頑固おやじはこわい。
プロレス観戦歴の長い私だが、この人の試合を生で観たことはない。ただし名前だけは知っていた。ただしプロレスラーとしてではなく、ジャイアント馬場の師匠としてである。
馬場がプロレス誌のインタビューなどで師匠のアトキンスを、頑固おやじと呼び、怖くて厳しい人だったと述べていたことは強く覚えている。当時は、その程度の認識しかなかった。
実はジャイアント馬場こそ、アメリカのプロレス界で最も成功した日本人レスラーである。後年、グレート・カブキやグレート・ムタなどが活躍したこともあるが、全米をまたにかけて暴れた超一流の悪役キラー・ババには遠く及ばない。
もし力道山が、馬場を強引に帰国させなかったら、文字通りアメリカのトップ・レスラーの一人として君臨できたといっても過言ではないだろう。実際、アトキンスはそう言って力道山に、馬場を再びアメリカに寄越すよう熱望していたのだから。
もっとも力道山もそれに素直に応じる訳にはいかない事情があった。プロレスラーはデカくて強いだけでは駄目だ。プロレスラーに観客の目を惹きつける華がなければ商売にならないのがプロレス興行の難しさ。
当時、既に力道山は体力が下り坂にあり、興奮剤を飲んでリングに上がる始末であった。後継者に見込んだマンモス鈴木はデカイが鈍く、豊登は怪力だが技がなく名勝負が作れない。
だからこそ期待を込めてアメリカに送り込んだジャイアント馬場のスター性は手放すには惜し過ぎた。馬場とて当初はデカイだけの木偶の坊だったが、アメリカに修行に出してからは見違えるように華が咲いた。観客の目を惹きつけるだけの動きが出来た。力道山が待ち望んだスター選手であった。だからこそ、アトキンスの話にそう簡単に乗る訳にはいかなかった。

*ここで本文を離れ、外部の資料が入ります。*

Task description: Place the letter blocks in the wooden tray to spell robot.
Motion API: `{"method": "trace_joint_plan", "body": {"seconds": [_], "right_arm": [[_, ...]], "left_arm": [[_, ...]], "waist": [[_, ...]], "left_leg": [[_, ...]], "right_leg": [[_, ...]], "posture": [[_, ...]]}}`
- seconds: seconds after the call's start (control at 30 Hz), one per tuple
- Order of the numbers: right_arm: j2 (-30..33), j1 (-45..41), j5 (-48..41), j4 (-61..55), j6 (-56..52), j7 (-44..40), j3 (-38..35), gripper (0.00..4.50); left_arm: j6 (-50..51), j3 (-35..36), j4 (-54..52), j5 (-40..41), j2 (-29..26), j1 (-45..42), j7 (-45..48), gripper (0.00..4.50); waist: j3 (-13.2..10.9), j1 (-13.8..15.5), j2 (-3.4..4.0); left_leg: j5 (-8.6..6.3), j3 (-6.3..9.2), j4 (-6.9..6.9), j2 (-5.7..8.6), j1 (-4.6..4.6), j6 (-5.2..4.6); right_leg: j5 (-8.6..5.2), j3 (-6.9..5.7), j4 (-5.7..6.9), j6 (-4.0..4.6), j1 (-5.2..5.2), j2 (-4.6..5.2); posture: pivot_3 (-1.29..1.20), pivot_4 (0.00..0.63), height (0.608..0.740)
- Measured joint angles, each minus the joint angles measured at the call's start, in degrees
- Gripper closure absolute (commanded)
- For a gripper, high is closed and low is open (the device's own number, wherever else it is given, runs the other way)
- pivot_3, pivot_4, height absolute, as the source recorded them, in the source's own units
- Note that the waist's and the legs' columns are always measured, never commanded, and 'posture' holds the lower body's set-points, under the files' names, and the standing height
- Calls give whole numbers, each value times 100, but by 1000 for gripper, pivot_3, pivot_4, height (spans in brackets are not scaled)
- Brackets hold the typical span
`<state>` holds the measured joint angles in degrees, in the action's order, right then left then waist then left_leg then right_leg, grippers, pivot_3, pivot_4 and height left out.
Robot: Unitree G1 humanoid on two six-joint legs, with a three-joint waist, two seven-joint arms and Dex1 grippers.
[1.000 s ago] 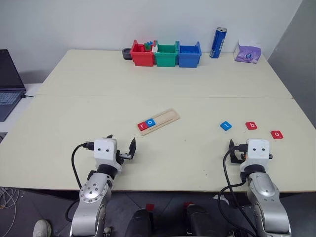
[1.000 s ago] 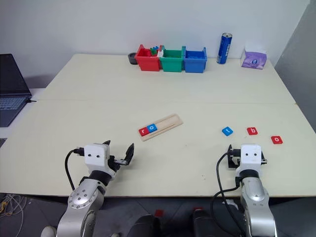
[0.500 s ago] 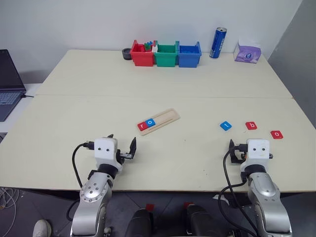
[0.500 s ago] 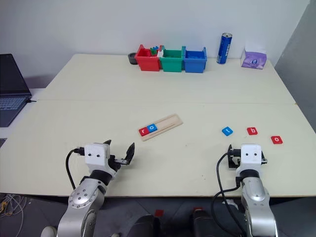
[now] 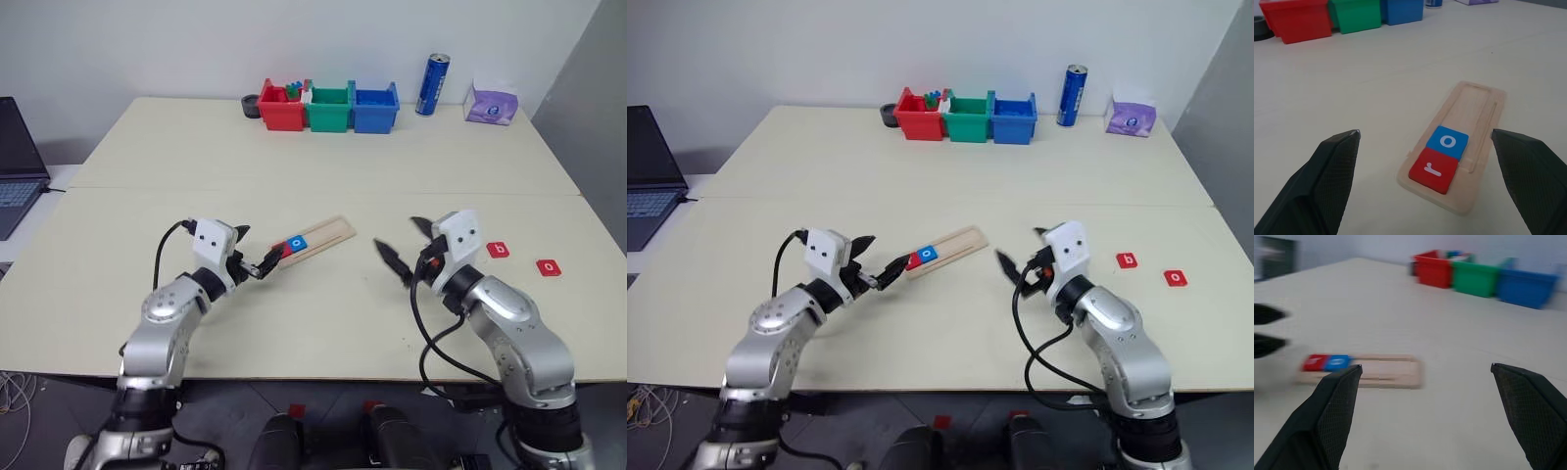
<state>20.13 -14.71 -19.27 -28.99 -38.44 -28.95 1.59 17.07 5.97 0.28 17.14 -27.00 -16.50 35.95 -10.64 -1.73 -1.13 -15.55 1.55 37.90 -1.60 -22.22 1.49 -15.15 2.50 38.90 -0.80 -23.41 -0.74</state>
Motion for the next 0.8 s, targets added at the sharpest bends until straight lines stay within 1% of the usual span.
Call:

力道山が迷っている最中に事件は起きた。ジャイアント馬場のスター性に嫉妬した一部の先輩レスラーが、試合中の事故として馬場を痛めつける陰謀が練られていたのだ。もっとも、その先輩レスラーは口が軽く、そのことを酒の席で話してしまったので、あっという間に噂が広まった。

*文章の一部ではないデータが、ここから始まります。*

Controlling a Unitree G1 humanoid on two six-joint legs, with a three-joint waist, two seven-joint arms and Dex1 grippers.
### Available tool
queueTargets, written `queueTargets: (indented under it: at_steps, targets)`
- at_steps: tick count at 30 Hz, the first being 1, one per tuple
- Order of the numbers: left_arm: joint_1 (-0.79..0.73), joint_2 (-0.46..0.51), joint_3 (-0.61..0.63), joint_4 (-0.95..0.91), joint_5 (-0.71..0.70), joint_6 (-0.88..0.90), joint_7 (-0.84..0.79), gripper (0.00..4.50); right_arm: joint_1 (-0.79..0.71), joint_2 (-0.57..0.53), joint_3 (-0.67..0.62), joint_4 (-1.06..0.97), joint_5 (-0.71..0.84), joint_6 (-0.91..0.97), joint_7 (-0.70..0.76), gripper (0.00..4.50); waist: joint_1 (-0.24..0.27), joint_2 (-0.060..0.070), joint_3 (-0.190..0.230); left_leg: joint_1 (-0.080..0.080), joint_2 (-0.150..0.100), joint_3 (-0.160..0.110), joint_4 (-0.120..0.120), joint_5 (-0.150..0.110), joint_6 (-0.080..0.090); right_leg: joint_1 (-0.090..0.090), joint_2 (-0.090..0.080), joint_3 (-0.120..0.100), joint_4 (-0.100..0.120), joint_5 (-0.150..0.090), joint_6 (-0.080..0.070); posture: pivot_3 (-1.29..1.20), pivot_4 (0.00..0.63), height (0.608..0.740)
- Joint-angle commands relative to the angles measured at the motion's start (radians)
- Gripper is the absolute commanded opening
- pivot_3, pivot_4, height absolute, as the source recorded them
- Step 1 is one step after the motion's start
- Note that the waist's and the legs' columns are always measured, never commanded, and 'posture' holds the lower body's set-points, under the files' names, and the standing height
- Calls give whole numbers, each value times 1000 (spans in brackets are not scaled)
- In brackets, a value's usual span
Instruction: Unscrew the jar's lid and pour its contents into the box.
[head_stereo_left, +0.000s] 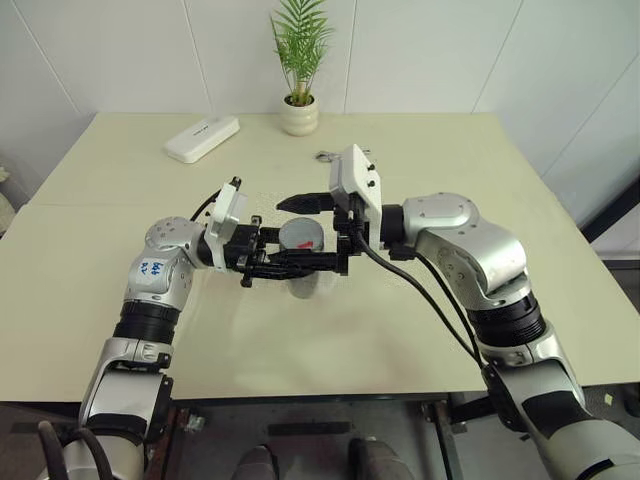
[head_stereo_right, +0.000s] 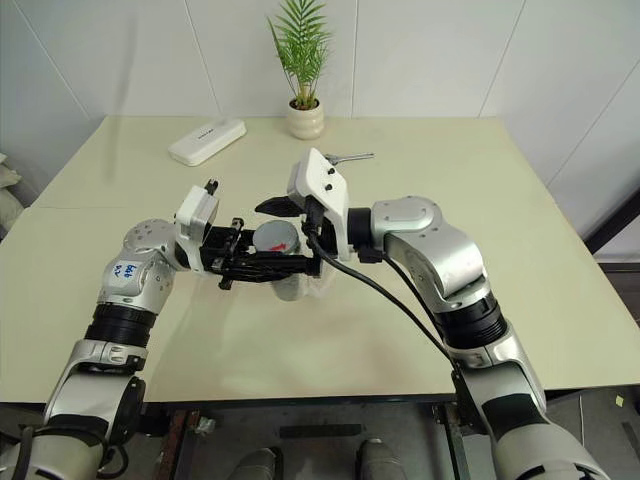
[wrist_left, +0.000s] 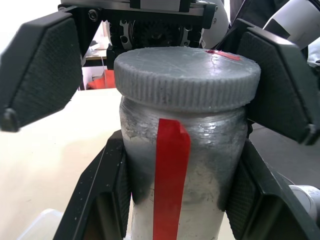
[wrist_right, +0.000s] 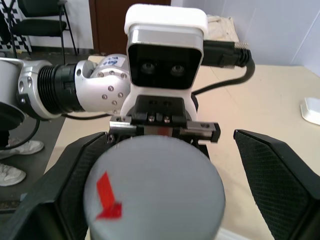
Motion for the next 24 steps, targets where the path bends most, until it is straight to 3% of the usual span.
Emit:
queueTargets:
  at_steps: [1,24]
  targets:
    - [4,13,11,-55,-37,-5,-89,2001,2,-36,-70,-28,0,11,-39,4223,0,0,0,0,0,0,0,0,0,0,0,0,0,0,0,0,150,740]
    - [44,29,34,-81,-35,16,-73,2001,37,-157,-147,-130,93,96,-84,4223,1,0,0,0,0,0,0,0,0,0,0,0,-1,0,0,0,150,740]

この噂を聞きつけて激怒したのが馬場をアメリカに勧誘中のアトキンスであった。その先輩レスラーとのタッグマッチで、あっという間にその選手の腕を折ってしまったのだ。これで馬場への嫉妬中傷は収まった。
実はアトキンスは、当時のプロレス界では有名な実力派で、その強さは鉄人ルー・テーズ、カール・ゴッチやディック・ハットンに並ぶと云われていた。ただ、あまりに頑固だったので、チャンピオンベルトへの挑戦はプロモーターから煙たがれので無冠であった。

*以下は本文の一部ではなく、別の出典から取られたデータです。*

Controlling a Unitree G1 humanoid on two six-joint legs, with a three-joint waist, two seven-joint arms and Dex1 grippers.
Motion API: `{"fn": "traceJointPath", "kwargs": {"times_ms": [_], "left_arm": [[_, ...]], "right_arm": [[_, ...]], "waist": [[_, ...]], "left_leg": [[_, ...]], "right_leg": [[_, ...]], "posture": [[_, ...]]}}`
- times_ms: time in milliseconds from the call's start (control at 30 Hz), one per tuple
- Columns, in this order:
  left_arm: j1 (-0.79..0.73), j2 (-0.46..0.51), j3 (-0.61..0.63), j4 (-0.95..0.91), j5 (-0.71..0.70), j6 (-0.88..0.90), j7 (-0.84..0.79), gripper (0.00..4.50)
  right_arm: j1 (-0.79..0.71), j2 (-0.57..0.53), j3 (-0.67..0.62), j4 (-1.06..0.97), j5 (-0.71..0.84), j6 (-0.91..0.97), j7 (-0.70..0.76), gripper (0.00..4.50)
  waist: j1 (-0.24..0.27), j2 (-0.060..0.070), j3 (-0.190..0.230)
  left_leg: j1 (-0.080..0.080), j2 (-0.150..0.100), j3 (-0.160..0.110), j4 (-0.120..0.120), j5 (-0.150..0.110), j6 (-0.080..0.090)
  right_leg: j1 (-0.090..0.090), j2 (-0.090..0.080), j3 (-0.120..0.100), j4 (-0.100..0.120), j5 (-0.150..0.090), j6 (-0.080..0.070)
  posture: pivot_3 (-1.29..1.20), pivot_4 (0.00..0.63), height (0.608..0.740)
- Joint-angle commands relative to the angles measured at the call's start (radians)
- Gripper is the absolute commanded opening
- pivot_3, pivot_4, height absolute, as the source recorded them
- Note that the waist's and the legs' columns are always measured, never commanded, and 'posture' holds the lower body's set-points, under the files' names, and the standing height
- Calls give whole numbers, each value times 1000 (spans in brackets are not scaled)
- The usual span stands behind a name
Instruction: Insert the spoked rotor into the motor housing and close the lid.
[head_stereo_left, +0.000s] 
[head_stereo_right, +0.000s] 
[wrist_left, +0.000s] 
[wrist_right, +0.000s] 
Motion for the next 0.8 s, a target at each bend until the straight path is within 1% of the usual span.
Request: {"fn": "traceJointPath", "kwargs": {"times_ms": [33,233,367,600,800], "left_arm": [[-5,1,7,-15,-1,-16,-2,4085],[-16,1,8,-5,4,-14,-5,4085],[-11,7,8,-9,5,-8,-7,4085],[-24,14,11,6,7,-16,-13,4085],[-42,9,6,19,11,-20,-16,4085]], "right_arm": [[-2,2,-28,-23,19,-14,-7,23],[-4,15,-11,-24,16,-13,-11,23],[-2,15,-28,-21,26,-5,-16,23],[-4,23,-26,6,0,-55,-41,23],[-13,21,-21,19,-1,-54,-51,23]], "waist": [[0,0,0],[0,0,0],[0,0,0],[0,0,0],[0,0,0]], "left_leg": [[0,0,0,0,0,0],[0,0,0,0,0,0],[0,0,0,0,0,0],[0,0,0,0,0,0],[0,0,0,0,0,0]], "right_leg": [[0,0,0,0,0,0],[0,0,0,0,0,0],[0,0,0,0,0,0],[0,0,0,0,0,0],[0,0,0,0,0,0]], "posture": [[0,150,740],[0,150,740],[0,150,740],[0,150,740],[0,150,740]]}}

このアトキンスが馬場の背後に控えていたがゆえに、馬場はアメリカでも存分に悪役レスラーとして活躍できたのが実情である。もちろん、その機会を活かしたのは馬場の実力であり、馬場が弱ったわけでは決してない。
昔のアメリカでのアトキンスのビデオを見たことがあるが、まるでアマチュア・レスリングのような地味な動き。ロープに飛ぶことも、ジャンプすることもなくタックルと組み付き、関節の取り合いに終始する。これでは人気は出ない。でもあの頃は、このような古風なレスリングを理解できるプロレス・ファンが確実にいた証拠でもある。
アトキンスは老齢になるまで引退はしなかったが、そのレスリング好きは本物で、幾人もの名レスラーを育てたことでも知られている。意外なところでは、あのタイガー・ジェット・シンがアトキンスの教えを受けている。シンが強いのも当然だろう。
私は現在のアメリカン・プロレスがあまり好きではない。その華やかさや、ショーマンシップの見事さは認めるが、演技が派手すぎて、どうも好感がもてない。さりとて、アトキンスのようなあまりに地味(だから本物なのだが)過ぎるプロレスも楽しめない。
でも、アトキンスのような地味でも本物のレスリングの要素がない、格闘演劇(プロレス)は認めがたい。現在低迷している日本のプロレスだが、アメリカ風ではなく、日本的な格闘要素の強いプロレスとして頑張って欲しいと思います。